• January 08, 2024

17-year-old Killed in Alleged Drunk Driving Accident on Loop 375 in El Paso, TX

El Paso, TX — January 5, 2024, a 17-year-old was killed following an alleged drunk driver accident which happened early Friday along Loop 375.

Preliminary statements on the crash indicate that the driver accused of causing the crash while intoxicated was an 18-year-old. The incident happened in the area of Loop 375 East and Fonseca Drive, near the Ascarate Golf Course.

17-year-old Killed in Alleged Drunk Driving Accident on Loop 375 in El Paso, TX

According to officials, a 17-year-old girl was outside of her disabled vehicle along the emergency lane of Loop 375. While waiting there, police say an 18-year-old crashed into a truck, pushing the vehicle onto the emergency lane where it struck and killed the 17-year-old.

Following the accident, authorities said that the 18-year-old left the scene but was later found. That driver currently faces charges for intoxication manslaughter and collision involving death. No further charges are reported at this time.

This story reminds me a lot of a similar crash a few years ago out of Harris County which resulted not only in authorities charging an allegedly drunk teen driver but also a store clerk who sold alcohol to the teen. Are authorities taking similar steps here to find out where the alleged alcohol came from?

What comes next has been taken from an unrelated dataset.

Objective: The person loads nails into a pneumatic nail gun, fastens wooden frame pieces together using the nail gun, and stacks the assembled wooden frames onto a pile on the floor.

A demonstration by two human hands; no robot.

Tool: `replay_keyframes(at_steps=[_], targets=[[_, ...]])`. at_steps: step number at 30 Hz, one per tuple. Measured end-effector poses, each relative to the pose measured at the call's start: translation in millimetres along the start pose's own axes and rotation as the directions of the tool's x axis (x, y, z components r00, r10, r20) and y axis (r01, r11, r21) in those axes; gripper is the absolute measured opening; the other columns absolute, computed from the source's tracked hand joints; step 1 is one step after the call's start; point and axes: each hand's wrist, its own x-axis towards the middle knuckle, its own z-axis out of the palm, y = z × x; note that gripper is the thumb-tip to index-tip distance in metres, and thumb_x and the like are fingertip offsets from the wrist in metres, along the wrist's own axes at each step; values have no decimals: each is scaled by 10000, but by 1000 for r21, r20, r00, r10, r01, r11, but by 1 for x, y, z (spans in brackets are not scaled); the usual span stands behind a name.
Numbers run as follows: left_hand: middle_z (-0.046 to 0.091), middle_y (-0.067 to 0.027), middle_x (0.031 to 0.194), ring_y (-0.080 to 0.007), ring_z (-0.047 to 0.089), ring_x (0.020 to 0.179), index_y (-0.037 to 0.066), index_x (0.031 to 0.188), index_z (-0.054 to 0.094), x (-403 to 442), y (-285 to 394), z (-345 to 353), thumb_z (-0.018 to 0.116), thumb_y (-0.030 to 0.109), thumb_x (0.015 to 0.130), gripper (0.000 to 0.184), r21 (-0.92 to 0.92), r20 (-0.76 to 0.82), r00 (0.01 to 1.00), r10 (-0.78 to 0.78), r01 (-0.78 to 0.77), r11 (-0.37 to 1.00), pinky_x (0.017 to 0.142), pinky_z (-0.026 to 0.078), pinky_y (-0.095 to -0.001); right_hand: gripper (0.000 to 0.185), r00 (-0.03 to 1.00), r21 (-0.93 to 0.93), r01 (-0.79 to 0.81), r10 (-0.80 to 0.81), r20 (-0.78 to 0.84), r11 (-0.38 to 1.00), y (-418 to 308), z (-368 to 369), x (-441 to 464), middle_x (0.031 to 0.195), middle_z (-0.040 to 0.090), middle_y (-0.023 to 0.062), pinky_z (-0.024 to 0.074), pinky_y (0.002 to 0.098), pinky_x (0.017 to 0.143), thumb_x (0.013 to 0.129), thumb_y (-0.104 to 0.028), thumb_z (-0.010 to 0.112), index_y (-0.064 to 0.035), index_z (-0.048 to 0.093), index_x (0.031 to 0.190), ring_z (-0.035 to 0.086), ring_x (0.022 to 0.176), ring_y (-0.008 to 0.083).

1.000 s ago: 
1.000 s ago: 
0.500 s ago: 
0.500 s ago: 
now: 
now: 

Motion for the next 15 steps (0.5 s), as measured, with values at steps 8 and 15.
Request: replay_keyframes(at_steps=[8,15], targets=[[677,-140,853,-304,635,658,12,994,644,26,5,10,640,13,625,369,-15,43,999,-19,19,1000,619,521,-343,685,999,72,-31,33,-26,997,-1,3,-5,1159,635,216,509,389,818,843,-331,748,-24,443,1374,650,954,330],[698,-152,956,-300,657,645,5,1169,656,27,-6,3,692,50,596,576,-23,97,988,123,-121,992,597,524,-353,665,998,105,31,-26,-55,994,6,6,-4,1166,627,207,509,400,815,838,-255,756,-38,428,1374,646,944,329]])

What happened in that accident was an allegedly drunk 17-year-old crashed, and two other teens died as a result. Harris County authorities were able to work alongside the Texas Alcoholic Beverage Commission to track down, identify, and arrest the store clerk they say sold the alcohol to the teen. This is something Harris County does quite often, as there are multiple avenues through which negligent alcohol providers can be held accountable for contributing to deadly wrecks. This can include criminal charges, fines, and even potentially closure of the business entirely.

Unfortunately, Harris County is an outlier in their initiative to see negligent alcohol providers held accountable for their actions. All across the state, cities and counties often prioritize only the drunk drivers without considering there may be a business out there continuing to put the community in danger because authorities aren't employing all the tools in their toolbox.

In fact, in many of the cases I litigate, it's my firm that brings the identity of the bartender and alcohol establishment to authorities. And even when we hand this information to them on a silver platter, many times the local authorities don't think it's worth their time to pursue charges. The consequence of their indifference is that alcohol providers think their aren't any consequences for their actions and keep doing what they're doing until another family has their lives turned upside down. That doesn't sit right with me.